Father William Mobley is a man of many interests. From organic chemistry to mystery novels to what he calls his “grandmother hobbies”—cooking, baking, sewing, and crochet—he’s managed to collect quite the array of passions over the years.

While many of these hobbies could capture his interest for a time, even a long time, nothing could capture his heart quite like God did.

“He was interested in all kinds of things,” Father Mobley’s father, David, said. “But then there was theology and faith and God. That’s something that can hold his interest for the rest of eternity.”

On May 18, alongside three other men at St. Francis of Assisi Catholic Church in Frisco, Father Mobley entered into the priesthood, vowing to dedicate himself to God and His Church. Now, as a new priest, Father Mobley has the opportunity to put his active mind and curious heart at the service of his priestly call.

‘A priest at heart’
Father Mobley’s passion for the faith first sparked in high school.

Before high school, Father Mobley was a rather lukewarm Catholic. Although his family would attend Mass on Sundays and pray before meals and bed, “that was about the extent of the faith,” he confessed.

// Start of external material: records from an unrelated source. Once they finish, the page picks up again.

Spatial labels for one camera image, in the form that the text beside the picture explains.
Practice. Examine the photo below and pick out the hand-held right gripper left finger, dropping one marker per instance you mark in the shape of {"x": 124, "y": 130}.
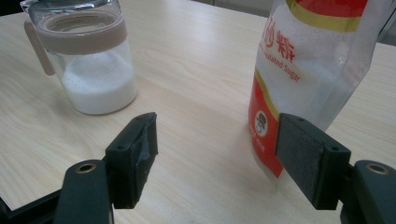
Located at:
{"x": 130, "y": 161}

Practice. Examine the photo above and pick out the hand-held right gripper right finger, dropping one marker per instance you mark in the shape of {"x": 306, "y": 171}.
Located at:
{"x": 311, "y": 158}

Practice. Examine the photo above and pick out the white granulated sugar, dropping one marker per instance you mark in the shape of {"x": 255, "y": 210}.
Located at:
{"x": 99, "y": 87}

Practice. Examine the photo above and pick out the red white sugar bag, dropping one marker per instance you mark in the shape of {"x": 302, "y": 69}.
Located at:
{"x": 305, "y": 62}

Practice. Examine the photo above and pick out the clear glass measuring cup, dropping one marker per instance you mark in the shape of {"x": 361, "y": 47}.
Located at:
{"x": 84, "y": 34}

This spiritual tepidity changed, however, when he started attending St. Gabriel the Archangel Catholic Community’s youth group. As a ninth-grade student at McKinney High School, he joined the group simply to fulfill confirmation requirements; but soon, he and his older sister Rachel, who had joined the group earlier, found that they were deeply impacted by the faith instruction they received.

“Starting with my sister and then myself, we were like, ‘Oh, this stuff is really interesting,’” Father Mobley recalled. “It was this slow movement in stages that you almost don’t even recognize what’s happening… My parents started taking more ownership of their faith at the time, and so I started growing in my faith… and we became a super Catholic family.”

After graduating high school in 2013, Father Mobley began attending Trinity University in San Antonio. The faith that had grown roots in high school began to blossom in college. Father Mobley quickly became involved with a Catholic student group on campus.

“Every break, we’d come back, and we would just talk more and more about not just what we’re doing but truly how we were doing, who we saw the Lord as, and what He was doing in our lives,” said TJ Poynor, a friend of Father Mobley’s since high school. “I saw this friendship transform into something much more beautiful, something that we read about in Scripture. I saw him falling completely in love with the Lord.”

This growth culminated in the SEEK conference in San Antonio, January 2017, during Father Mobley’s last semester at college.

“A lot of the speakers tangentially spoke about vocation and praying about vocation,” Father Mobley said, recalling the conference. “It kept coming up again and again—or I kept hearing it, anyway… I kept hearing that I really need to discern my vocation, involve God in those future decisions in my life.”

Father Mobley had a lot to decide. Although he had initially entered college with the intention to study pre-med, he fell in love with organic chemistry and began considering a career as a chemistry professor instead. Now, he was pondering the possibility of becoming a missionary or a seminarian.

Father Mobley began making the daily prayer: “God, what do you want me to do with my life?” He would sit in silence, waiting for a response. “And I got nothing,” he said.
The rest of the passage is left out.